Source data:
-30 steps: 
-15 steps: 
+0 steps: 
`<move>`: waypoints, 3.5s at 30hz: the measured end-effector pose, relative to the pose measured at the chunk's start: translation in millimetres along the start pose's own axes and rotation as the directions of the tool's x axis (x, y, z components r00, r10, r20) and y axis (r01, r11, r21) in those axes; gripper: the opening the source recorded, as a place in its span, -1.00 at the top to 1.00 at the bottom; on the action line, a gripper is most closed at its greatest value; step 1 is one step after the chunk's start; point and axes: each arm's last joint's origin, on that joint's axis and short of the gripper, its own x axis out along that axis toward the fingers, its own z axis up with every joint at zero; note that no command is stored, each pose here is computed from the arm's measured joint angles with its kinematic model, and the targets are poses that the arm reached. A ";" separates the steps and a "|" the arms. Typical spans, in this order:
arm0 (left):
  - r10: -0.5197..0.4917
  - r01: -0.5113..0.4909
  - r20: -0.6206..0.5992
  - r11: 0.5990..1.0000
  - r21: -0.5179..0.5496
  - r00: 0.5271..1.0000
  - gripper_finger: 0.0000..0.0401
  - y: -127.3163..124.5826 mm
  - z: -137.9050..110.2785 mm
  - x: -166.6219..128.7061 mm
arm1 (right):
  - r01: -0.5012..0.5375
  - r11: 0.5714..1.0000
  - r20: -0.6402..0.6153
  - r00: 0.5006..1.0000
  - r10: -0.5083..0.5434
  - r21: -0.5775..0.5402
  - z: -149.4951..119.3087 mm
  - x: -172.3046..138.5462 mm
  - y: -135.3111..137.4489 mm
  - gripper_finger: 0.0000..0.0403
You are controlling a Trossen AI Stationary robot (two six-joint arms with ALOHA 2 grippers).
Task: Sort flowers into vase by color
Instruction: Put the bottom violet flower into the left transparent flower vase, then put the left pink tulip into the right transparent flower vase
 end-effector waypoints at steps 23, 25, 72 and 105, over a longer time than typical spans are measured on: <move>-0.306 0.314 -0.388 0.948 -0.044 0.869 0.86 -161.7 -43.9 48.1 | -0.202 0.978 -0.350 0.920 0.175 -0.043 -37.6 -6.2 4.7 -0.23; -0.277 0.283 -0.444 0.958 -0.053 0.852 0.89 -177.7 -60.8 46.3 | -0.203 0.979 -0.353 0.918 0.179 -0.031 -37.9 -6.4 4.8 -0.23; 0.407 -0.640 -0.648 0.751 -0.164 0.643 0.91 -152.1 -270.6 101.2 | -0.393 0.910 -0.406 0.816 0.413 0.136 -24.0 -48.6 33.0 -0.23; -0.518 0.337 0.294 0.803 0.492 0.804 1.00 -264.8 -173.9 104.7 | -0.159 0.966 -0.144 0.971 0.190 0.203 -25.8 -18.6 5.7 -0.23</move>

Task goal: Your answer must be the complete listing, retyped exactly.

Response to this task:
-30 steps: 
-15 steps: 
+0 steps: 
`<move>`: waypoints, 3.5s at 30hz: the measured end-effector pose, relative to the pose measured at the chunk's start: translation in millimetres along the start pose's own axes and rotation as the directions of the tool's x axis (x, y, z components r00, r10, r20) and y axis (r01, r11, r21) in those axes; gripper: the opening the source recorded, as a place in its span, -1.00 at the top to 1.00 at the bottom; on the action line, a gripper is most closed at its greatest value; step 1 is one step after the chunk's start; point and axes: each arm's last joint's origin, on that joint's axis and short of the gripper, its own x axis out along that axis toward the fingers, its own z axis up with every joint at zero; note that no command is stored, each pose here is computed from the arm's measured joint angles with its kinematic model, and the targets are poses that the arm reached. A ";" separates the steps and a "|" the arms. Typical spans, in this order:
arm0 (left):
  - r10: -0.5197..0.4917
  - r01: -0.5113..0.4909
  - r20: -0.6206..0.5992
  - r11: 0.5990..1.0000
  - r21: -0.5179..0.5496
  - r00: 0.5271..1.0000
  - gripper_finger: 0.0000..0.0401
  - y: -127.3163..124.5826 mm
  - z: -137.9050..110.2785 mm
  - x: -166.6219..128.7061 mm
arm1 (right):
  - r01: -0.5012..0.5375
  - r11: 0.5714..1.0000
  - r20: -0.6402..0.6153
  - r00: 0.5006..1.0000
  - r10: -0.5083..0.5434
  - r21: -0.5775..0.5402
  - z: -149.4951..119.3087 mm
  - x: -172.3046..138.5462 mm
  - y: -135.3111..137.4489 mm
  - gripper_finger: 0.0000..0.0403
You are controlling a Trossen AI Stationary robot (two six-joint arms with ALOHA 2 grippers).
Task: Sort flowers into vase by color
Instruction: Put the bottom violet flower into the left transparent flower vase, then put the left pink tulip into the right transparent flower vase
 end-effector waypoints at steps 23, 25, 72 and 105, over a longer time than typical spans are measured on: <move>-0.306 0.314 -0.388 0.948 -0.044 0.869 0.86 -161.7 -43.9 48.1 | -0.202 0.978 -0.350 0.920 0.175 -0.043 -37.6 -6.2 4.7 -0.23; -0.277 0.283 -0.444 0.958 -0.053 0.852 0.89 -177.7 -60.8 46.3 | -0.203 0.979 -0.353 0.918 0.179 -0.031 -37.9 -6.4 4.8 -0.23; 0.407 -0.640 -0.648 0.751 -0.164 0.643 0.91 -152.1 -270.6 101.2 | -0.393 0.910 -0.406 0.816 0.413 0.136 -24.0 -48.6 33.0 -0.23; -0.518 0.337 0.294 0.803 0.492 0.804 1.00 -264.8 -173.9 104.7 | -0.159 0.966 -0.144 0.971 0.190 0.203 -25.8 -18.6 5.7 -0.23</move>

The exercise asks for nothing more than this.